12. The rotary drill bit of claim 11, wherein the transceiver includes cables configured to communicate data received from the antenna to devices in at least one of a bit shank and a sub attached to the rotary drill bit.
13. The rotary drill bit of claim 1, wherein the at least one transducer is selected from the group consisting of a piezoelectric transducer, an ultrasonic transducer, an accelerometer, a gyroscope, an inclinometer, a micro-electro-mechanical system, and a nano-electro-mechanical system.
14. The rotary drill bit of claim 1, wherein the at least one channel includes grooves disposed in the pdc cutter.
15. The rotary drill bit of claim 14, wherein the at least one transducer includes an acoustic transducer configured to measure acoustic velocity of fluid within the grooves.
16. The rotary drill bit of claim 1, wherein the at least one transducer is selected from the group consisting of a chemical analysis sensor, an inertial sensor, an electrical potential sensor, a magnetic flux sensor, and an acoustic sensor.
17. The rotary drill bit of claim 1, wherein the at least one transducer is configured to measure a property of at least one of the fluid conveyed into the at least one channel or a solid material within the fluid.
18. The rotary drill bit of claim 17, wherein the at least one transducer includes a sensor including at least one of a selectively gated field effect transistor (FET) or an ion sensitive field effect transistor (ISFET) configured to detect the presence of elements.
19. The rotary drill bit of claim 17, wherein the at least one transducer includes a sensor configured to detect or analyze hydrocarbon.
20. The rotary drill bit of claim 17, wherein the at least one transducer includes a sensor configured to detect or analyze at least one of carbon or oxygen.

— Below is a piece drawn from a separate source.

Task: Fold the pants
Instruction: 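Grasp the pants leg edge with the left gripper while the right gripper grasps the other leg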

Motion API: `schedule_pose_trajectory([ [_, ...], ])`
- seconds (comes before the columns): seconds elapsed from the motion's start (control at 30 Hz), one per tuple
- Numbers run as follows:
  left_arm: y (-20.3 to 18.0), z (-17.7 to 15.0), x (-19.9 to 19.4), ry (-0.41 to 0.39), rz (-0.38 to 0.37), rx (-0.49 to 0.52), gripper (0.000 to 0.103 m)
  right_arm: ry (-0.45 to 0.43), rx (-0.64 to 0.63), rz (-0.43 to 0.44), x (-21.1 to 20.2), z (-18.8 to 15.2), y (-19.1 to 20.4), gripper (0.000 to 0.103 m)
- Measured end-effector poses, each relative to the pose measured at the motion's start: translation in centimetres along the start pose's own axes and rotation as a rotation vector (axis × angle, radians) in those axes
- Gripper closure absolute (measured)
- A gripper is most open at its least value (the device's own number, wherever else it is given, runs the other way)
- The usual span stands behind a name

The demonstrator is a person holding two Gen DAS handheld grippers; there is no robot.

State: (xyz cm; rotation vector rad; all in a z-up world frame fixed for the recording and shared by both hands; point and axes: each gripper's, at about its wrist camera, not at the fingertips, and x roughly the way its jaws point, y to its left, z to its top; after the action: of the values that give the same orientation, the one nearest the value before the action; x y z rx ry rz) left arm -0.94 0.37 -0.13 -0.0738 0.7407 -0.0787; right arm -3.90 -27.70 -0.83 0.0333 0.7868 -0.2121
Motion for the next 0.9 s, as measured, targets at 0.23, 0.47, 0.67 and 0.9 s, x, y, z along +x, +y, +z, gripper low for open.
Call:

This application is a divisional of U.S. patent application Ser. No. 14/252,484, filed Apr. 14, 2014, now U.S. Pat. No. 9,695,683, issued Jul. 4, 2017, which application is a divisional of U.S. patent application Ser. No. 13/093,326, filed Apr. 25, 2011, now U.S. Pat. No. 8,695,729, issued Apr. 15, 2014, which claims priority from U.S. Provisional Patent Application Ser. No. 61/408,119, filed on Oct. 29, 2010; U.S. Provisional Patent Application Ser. No. 61/408,106, filed on Oct. 29, 2010; U.S. Provisional Patent Application Ser. No. 61/408,144, filed on Oct. 29, 2010; and U.S. Provisional Patent Application Ser. No. 61/328,782, filed on Apr. 28, 2010. The disclosures of each of U.S. patent application Ser. Nos. 14/252,484 and 13/093,326 is hereby incorporated herein in its entirety by this reference.

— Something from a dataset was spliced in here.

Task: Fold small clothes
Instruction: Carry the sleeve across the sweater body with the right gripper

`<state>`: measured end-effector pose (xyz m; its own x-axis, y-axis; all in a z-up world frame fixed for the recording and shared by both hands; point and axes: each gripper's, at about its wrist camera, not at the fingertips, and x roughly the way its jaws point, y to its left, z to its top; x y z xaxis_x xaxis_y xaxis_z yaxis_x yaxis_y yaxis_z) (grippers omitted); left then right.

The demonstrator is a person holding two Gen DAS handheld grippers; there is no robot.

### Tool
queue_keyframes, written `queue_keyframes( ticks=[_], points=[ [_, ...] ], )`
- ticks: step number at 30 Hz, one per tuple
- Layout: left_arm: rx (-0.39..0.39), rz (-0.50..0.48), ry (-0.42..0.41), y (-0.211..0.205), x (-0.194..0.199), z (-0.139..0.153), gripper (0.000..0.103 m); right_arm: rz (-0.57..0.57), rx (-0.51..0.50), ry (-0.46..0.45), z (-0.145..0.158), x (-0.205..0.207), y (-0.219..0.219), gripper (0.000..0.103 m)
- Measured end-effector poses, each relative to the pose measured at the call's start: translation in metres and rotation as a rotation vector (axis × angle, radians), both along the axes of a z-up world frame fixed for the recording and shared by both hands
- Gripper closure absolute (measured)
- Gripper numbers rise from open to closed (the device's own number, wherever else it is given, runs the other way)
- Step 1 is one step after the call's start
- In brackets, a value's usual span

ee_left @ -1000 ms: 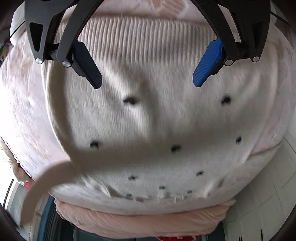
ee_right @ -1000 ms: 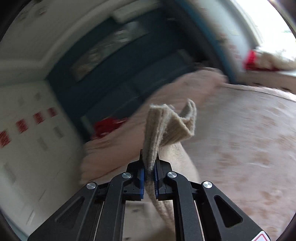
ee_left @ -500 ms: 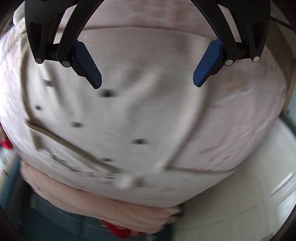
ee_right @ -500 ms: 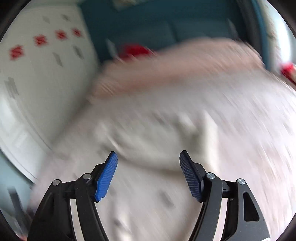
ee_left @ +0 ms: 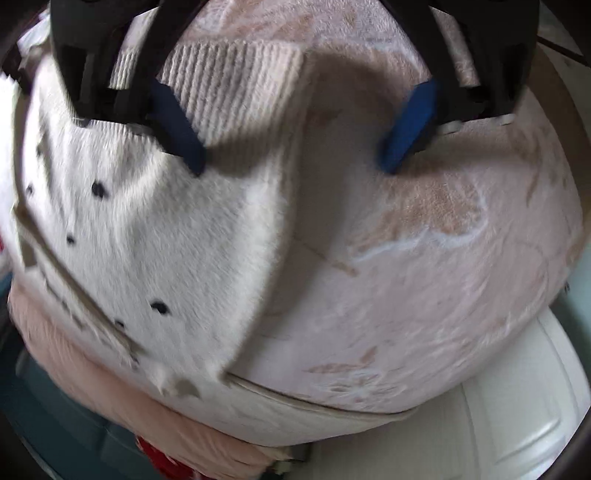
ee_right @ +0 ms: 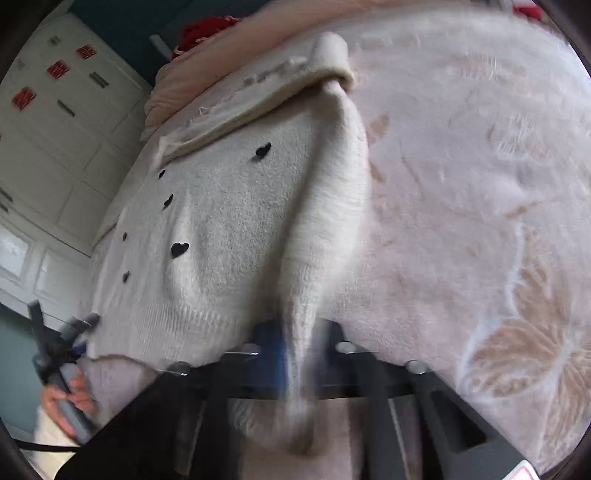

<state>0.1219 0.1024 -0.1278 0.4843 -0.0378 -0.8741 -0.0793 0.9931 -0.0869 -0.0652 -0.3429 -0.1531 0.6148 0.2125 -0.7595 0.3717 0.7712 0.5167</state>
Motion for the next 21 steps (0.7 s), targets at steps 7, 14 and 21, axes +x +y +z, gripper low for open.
queue_keyframes(
  ticks=[7,14,21],
  points=[
    [-0.157,-0.166,0.071,-0.009,-0.04,0.034,0.096,-0.013,-0.176,-0.043,0.064,-0.04,-0.029,0.096],
    [-0.087,-0.293,0.181,-0.03,-0.11,0.024,0.096,0.039,-0.221,0.181,0.027,-0.093,-0.031,0.094],
    [-0.057,-0.357,-0.04,-0.063,-0.088,0.106,0.074,-0.049,-0.283,0.032,0.077,-0.041,-0.065,0.059]
  ],
)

1. Field of the Disclosure

This disclosure relates in general to Polycrystalline Diamond Compact drill bits, and in particular, to a method of and an apparatus for PDC bits with integrated sensors and methods for making such PDC bits.

2. The Related Art

Rotary drill bits are commonly used for drilling boreholes, or well bores, in earth formations. Rotary drill bits include two primary configurations and combinations thereof. One configuration is the roller cone bit, which typically includes three roller cones mounted on support legs that extend from a bit body. Each roller cone is configured to spin or rotate on a support leg. Teeth are provided on the outer surfaces of each roller cone for cutting rock and other earth formations.

A second primary configuration of a rotary drill bit is the fixed-cutter bit (often referred to as a “drag” bit), which conventionally includes a plurality of cutting elements secured to a face region of a bit body. Generally, the cutting elements of a fixed-cutter type drill bit have either a disk shape or a substantially cylindrical shape. A hard, superabrasive material, such as mutually bonded particles of polycrystalline diamond, may be provided on a substantially circular end surface of each cutting element to provide a cutting surface. Such cutting elements are often referred to as “polycrystalline diamond compact” (PDC) cutters. The cutting elements may be fabricated separately from the bit body and are secured within pockets formed in the outer surface of the bit body. A bonding material such as an adhesive or a braze alloy may be used to secure the cutting elements to the bit body. The fixed-cutter drill bit may be placed in a borehole such that the cutting elements abut against the earth formation to be drilled. As the drill bit is rotated, the cutting elements engage and shear away the surface of the underlying formation.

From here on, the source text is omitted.